* Exercise prompt
Across the entries, how many lines have the string "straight" in them? Reply with only a number.

+++ Records supplied +++

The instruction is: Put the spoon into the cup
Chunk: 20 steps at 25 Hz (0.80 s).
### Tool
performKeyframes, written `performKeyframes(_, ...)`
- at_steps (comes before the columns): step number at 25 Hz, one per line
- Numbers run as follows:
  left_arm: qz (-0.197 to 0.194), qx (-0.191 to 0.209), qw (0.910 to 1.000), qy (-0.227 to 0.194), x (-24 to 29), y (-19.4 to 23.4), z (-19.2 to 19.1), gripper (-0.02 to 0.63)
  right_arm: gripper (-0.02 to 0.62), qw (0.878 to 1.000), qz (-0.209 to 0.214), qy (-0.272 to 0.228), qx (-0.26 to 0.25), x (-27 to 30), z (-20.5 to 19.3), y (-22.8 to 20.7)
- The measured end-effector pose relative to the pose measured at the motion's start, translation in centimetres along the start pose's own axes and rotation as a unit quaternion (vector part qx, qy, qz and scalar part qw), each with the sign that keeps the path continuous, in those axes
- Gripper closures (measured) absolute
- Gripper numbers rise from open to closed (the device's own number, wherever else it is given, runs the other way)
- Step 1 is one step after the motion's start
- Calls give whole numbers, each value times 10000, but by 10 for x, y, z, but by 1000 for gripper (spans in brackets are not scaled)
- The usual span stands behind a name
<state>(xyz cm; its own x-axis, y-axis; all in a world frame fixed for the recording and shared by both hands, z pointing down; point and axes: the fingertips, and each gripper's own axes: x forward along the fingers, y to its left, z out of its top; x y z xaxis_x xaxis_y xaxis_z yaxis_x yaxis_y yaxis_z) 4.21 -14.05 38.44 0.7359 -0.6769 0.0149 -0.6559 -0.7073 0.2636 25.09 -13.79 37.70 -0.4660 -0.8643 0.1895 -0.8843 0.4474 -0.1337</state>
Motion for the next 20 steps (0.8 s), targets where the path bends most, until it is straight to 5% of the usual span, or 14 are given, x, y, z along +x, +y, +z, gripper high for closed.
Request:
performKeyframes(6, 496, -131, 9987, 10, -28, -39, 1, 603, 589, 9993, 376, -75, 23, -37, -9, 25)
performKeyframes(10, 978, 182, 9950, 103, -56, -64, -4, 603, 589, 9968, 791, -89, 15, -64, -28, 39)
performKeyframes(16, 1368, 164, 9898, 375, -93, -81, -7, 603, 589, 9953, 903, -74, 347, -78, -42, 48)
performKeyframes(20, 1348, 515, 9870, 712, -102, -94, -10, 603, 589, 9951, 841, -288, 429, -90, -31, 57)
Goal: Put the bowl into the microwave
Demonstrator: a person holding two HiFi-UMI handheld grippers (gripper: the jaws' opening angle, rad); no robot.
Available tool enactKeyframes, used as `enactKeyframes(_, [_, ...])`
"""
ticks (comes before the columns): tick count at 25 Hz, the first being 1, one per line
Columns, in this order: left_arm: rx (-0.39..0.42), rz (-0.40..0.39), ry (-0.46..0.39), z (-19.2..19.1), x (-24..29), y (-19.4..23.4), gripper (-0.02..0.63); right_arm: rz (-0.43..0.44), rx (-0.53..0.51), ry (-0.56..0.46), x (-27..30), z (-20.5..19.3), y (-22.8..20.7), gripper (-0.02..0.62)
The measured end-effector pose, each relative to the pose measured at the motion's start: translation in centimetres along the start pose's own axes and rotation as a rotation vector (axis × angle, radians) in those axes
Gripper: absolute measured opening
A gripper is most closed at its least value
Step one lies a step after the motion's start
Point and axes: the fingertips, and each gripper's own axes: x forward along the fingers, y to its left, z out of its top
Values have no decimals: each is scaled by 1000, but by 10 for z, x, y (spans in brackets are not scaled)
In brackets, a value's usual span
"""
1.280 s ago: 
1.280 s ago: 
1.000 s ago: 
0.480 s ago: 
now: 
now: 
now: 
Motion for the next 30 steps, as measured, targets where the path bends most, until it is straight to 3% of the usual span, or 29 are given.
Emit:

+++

* Response to this task
2